Assigned task:
Your answer must hold only the lines below from the line containing "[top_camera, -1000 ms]" through the line containing "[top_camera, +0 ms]", each reproduced exactly.
/---
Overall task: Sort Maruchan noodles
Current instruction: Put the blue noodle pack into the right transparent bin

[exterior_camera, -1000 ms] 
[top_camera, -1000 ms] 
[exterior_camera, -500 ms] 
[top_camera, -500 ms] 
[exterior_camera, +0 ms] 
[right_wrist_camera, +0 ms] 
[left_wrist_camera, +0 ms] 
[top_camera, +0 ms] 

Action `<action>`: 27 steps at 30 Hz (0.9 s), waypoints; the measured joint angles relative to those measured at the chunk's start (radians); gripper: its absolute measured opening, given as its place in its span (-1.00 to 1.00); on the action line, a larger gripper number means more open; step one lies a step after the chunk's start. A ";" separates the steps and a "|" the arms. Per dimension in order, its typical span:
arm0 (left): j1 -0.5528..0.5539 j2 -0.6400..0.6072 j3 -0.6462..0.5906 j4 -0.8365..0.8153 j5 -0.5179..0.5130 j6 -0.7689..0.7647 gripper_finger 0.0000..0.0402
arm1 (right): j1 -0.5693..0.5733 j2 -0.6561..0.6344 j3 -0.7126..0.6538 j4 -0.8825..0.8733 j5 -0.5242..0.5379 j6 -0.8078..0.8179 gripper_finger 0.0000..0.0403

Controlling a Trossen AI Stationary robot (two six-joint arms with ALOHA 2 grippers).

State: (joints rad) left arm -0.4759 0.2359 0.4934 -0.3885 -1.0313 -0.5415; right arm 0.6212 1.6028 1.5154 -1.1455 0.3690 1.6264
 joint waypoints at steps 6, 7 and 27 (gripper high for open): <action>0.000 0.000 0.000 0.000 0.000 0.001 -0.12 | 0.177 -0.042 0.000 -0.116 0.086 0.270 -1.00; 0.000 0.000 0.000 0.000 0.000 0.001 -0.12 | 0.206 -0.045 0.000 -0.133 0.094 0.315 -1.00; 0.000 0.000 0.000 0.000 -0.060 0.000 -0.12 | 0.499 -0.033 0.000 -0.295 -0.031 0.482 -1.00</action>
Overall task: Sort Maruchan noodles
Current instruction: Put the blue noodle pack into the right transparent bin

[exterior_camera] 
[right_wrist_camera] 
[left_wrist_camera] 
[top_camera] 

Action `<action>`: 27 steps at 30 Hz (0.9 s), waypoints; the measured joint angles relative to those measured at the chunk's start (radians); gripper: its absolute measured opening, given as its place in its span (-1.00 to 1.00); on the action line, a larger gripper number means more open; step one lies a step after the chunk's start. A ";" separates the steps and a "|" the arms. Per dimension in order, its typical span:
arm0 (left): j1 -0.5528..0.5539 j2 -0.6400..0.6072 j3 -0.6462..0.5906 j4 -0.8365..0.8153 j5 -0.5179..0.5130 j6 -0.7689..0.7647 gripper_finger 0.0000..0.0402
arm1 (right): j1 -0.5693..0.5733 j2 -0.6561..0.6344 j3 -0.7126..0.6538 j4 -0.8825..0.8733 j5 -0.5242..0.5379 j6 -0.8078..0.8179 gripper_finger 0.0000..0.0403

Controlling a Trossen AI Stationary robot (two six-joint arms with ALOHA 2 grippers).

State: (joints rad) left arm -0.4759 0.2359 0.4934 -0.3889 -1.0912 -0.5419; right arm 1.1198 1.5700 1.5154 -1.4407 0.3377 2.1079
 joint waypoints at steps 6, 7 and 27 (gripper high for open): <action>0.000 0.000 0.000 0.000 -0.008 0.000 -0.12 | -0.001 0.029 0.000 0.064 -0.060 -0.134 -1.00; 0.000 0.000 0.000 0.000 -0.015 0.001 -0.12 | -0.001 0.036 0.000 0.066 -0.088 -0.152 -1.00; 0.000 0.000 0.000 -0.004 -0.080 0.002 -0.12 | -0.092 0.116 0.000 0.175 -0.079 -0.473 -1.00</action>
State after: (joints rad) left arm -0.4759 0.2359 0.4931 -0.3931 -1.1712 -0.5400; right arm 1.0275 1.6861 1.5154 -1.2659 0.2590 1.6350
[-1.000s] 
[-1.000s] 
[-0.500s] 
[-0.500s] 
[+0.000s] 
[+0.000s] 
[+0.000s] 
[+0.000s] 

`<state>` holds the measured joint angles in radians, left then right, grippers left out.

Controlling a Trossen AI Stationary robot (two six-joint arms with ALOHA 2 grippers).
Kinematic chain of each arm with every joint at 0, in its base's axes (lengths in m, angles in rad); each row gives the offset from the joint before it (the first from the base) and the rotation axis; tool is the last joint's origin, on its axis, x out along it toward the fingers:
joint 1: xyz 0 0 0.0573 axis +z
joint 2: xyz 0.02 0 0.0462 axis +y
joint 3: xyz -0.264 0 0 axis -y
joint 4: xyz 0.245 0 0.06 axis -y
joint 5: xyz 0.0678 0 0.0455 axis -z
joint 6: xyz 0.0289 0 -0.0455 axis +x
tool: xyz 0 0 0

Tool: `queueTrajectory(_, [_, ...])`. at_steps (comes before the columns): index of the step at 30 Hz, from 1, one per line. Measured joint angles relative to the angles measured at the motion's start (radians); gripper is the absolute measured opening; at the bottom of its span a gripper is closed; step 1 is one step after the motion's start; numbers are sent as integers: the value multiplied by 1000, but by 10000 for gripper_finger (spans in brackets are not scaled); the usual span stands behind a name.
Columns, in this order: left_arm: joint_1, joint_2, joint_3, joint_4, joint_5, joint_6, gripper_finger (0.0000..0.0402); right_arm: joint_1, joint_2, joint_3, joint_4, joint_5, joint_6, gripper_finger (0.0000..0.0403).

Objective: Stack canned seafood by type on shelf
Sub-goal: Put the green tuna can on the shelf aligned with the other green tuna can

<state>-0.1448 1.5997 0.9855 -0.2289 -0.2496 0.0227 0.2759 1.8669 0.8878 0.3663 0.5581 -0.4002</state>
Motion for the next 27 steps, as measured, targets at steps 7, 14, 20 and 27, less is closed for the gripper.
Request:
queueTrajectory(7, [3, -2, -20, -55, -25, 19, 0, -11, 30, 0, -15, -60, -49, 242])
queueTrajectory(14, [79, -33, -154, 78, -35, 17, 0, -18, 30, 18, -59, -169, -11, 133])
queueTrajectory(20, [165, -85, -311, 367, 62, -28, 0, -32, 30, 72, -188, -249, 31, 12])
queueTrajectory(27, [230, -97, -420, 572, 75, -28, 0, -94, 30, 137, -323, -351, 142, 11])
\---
Expected answer:
[top_camera, -1000 ms] 
[exterior_camera, -500 ms] 
[top_camera, -500 ms] 
[exterior_camera, +0 ms] 
[right_wrist_camera, +0 ms] 
[left_wrist_camera, +0 ms] 
[top_camera, +0 ms] 

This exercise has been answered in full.